El veneno que llevaba en sus gotas el propofol se detenía a veces, una fracción de segundo apenas, a morder las ancianas venas. El viejo, sin embargo, luchaba por mantener la expresión concentrada y ausente que deben tener los moribundos. La mirada azul grisácea de la enfermera se posaba ya en el cabello blanco y quebradizo, ya en la almohada que lo sostenía.
Blanco. Blanco azulado. Gris. Negro.
Los ojos cerrados del viejo no eran suficiente confirmación, así que la enfermera tomó el pulso, lo arropó como se hace con los niños recién nacidos, casi vegetales, y apagó la luz de la mesita antes de comenzar a limpiar el suelo y sus zapatos. Su concentrada expresión apenas se veía perturbada a ratos por un ligero cambio en la luz, en la posición de los aparatos que a cada cierto tiempo confirmaban que el cliente de la cama nueve seguía respirando.
El viejo soñaba, hundido en la artificial ensoñación diurna, con recorrer larguísimas calles, cuyas luces se prendían a su paso, sólo para apagarse inmediatamente después. Todo le era familiar, los postes de luz, los tejados de dos aguas, incluso los perros que lo miraban desde la penumbra del quicio de cada puerta. Pero el vecindario no lo reconocía. Era él el extranjero. Había gritos -largo, esto se llama praga, esto se llama siria, esto no tiene nombres, tú no tienes nombre, cadáver, a s c o, deletreado, así, como si fuera la última palabra del universo y se negara a desaparecer, la o alargada y estirada inmensa, un aguero negro, vértigo, lanzarse, caerse. El viejo despertó con la boca seca y un agudo dolor en el brazo. Pero la enfermera había desaparecido. ¿También la habría soñado? ¿Estaría soñando? ¿No estaba hace un minuto apenas en Praga, la soñada ciudad de madera? ¿Y no estaría, quizá, en Siria?
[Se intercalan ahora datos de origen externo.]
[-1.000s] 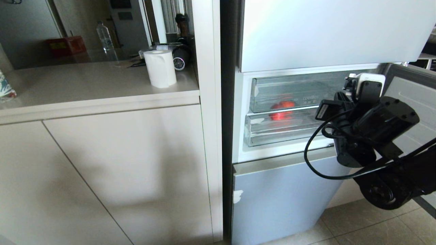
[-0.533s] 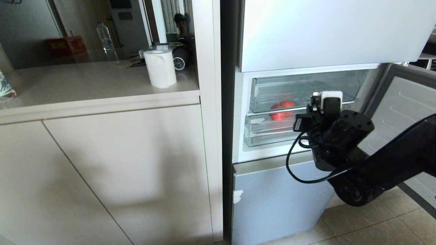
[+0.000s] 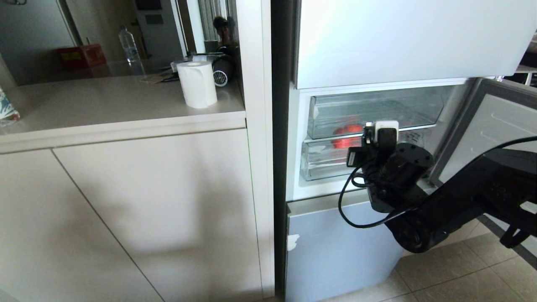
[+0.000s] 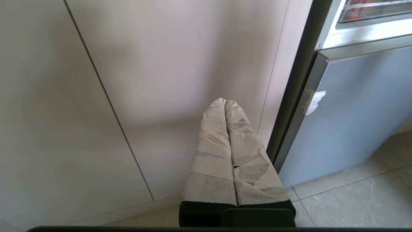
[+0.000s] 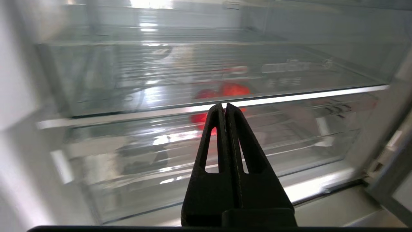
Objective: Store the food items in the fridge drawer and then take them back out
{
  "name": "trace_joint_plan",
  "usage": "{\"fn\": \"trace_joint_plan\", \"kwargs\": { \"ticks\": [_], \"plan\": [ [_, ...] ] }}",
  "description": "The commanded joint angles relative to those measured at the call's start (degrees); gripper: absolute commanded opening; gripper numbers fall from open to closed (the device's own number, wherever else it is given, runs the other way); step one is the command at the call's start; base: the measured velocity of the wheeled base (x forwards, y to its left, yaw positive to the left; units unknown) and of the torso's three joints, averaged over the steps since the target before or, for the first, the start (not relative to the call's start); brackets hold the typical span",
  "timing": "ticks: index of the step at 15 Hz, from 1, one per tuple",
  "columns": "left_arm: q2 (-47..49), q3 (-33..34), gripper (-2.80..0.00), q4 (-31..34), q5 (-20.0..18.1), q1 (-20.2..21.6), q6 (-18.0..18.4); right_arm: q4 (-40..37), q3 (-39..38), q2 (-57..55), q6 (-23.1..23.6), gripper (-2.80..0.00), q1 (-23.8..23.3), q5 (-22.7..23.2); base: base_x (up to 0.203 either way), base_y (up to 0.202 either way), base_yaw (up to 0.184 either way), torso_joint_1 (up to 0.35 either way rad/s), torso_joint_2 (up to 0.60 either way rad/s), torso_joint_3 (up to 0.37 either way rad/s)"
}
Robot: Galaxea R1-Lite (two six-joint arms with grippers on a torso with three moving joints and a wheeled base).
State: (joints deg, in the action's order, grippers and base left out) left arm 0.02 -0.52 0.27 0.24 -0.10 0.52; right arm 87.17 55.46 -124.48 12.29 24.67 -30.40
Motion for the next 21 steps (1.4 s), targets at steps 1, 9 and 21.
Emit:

Siria, el eufonismo de su nombre corto y femenino. Su hijo había muerto en Siria, eso dijeron. ¿Lo reconocería si lo viera? ¿Sería como él?
Estaba despierto. Nunca había llorado en sueños.
Esperaba poder mirar al menos una vez los ojos de sus hijos adultos. Recordaba nebulosamente la mirada bovina el día del nacimiento. La enfermera, una muy parecida a esta que ahora volvía con las medicinas de las cinco, le había mostrado momentáneamente un bulto rojizo -Fue niño. La mujer de blanco debió advertir su expresión desconcertada, porque volvió a entrar en la sala de la que acababa de salir sin decir una palabra.